Turning Corners?

Around the the end of December, I think it was the Saturday before New Year’s Day, I was watching Elliot play on our makeshift basement playroom, which consisted of a pink yoga mat and his activity jumper surrounded by his toys and some diaper changing supplies, when it suddenly occurred to me that after many months of struggle, Elliot was feeling like he had turned a corner. This was the first time in almost 6 months that it seemed like it might be true that the worst of the time was behind us.

It probably had happened slowly from a combination of many little changes, but each were so significant. I had gone back to work in mid-December and Elliot had started day care. This had given my wife and I precious hours of “alone time” where we frantically tried to finish our adult errands that had been on hold for months. Around this same time he was starting to regularly sleep through the night from around 8pm to 4am (give or take). Not only that, but the whole sleeping process had gone from a extremely delicate procedure, requiring physical endurance and emotional patience to as simple as laying him down in his crib, turn out the lights and close the door! The fact that he could slept on his own without needing to be held was a huge deal. Not only that, but for the past few months, every little noise you made had the potential to wake him up after you just spent 20 minutes rocking him to sleep. This led to a lot of stressful tip-toeing around our house, and cursing the hardwood floors, especially the bastard second to last step on the flight of stairs going up to our bedrooms.

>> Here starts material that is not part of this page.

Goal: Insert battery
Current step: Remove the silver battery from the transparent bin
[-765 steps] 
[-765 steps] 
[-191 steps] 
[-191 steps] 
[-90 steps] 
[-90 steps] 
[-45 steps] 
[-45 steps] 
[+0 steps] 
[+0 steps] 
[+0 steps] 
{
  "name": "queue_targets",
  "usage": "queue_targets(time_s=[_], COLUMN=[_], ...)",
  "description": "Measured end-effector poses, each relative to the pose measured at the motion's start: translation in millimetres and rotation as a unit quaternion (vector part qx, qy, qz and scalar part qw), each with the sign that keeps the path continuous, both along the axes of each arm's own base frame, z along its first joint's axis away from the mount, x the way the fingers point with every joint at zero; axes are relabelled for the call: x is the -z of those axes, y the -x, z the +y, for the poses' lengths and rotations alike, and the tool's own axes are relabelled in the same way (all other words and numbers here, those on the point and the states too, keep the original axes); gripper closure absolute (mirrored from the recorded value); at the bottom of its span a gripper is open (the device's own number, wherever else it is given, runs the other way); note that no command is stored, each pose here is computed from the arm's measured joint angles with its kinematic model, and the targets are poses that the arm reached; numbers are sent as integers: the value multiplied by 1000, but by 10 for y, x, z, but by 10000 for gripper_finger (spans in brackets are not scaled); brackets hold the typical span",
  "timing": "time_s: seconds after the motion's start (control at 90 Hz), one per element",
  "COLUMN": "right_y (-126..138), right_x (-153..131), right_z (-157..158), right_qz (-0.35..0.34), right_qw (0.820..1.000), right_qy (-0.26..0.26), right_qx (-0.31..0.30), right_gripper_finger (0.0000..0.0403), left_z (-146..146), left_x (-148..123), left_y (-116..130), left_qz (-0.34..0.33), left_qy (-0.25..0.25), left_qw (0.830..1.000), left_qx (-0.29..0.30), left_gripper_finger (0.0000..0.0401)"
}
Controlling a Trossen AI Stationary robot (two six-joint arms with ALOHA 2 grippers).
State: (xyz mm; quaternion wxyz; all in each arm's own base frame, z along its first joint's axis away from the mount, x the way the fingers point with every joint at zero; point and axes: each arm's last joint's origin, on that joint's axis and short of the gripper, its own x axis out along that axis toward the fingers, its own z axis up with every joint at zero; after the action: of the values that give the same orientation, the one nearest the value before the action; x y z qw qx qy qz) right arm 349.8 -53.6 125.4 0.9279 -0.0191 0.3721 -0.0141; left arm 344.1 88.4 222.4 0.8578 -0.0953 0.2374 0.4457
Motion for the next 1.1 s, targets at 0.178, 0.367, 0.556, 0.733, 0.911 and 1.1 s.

I got pretty good at distributing my weight on all fours to make as little creaking sounds as I could when going up the stairs. With that behind us, it felt much more relaxing each night, just in time for us to be working again, and that probably helped with our mood and stress levels.

Elliot was also managing to hold himself better, he could now semi-sit with our support as well as use the activity chair and could hold his head up. Even as simple as putting him down somewhere didn’t spark an outrage of crying for at least a few minutes. We also introduced him to solid foods, cereals at first and then more complex creations such as golden beets and oatmeal or garnet yam purée. Elliot was also bottle feeding formula again and even willing to let me feed him some of the time after several months of going into a panic when I would try. What has been awesome to experience was seeing Elliot finally seem to develop an awareness of us and his surroundings, always curious of wha we do and so happy to see us when he wakes or I come home from work, it’s been a great feeling. All together these made us feel so much better and to see a light at the end of the tunnel and we can’t wait to begin to teach him more.

Still, we have to manage day to day, not long after I had this epiphany about Elliot, he caught another nasty cold, while my wife unexpectedly got ill at the same time, probably all three of us were exchanging viruses, so that was certainly not an easy week. We keep moving ahead and try to keep ourselves occupied, for instance going shopping with Elliot to a super-sized exurban Walmart was literally our weekend’s entertainment (Don’t buy the “Hot & Spicy Chicken Wings”).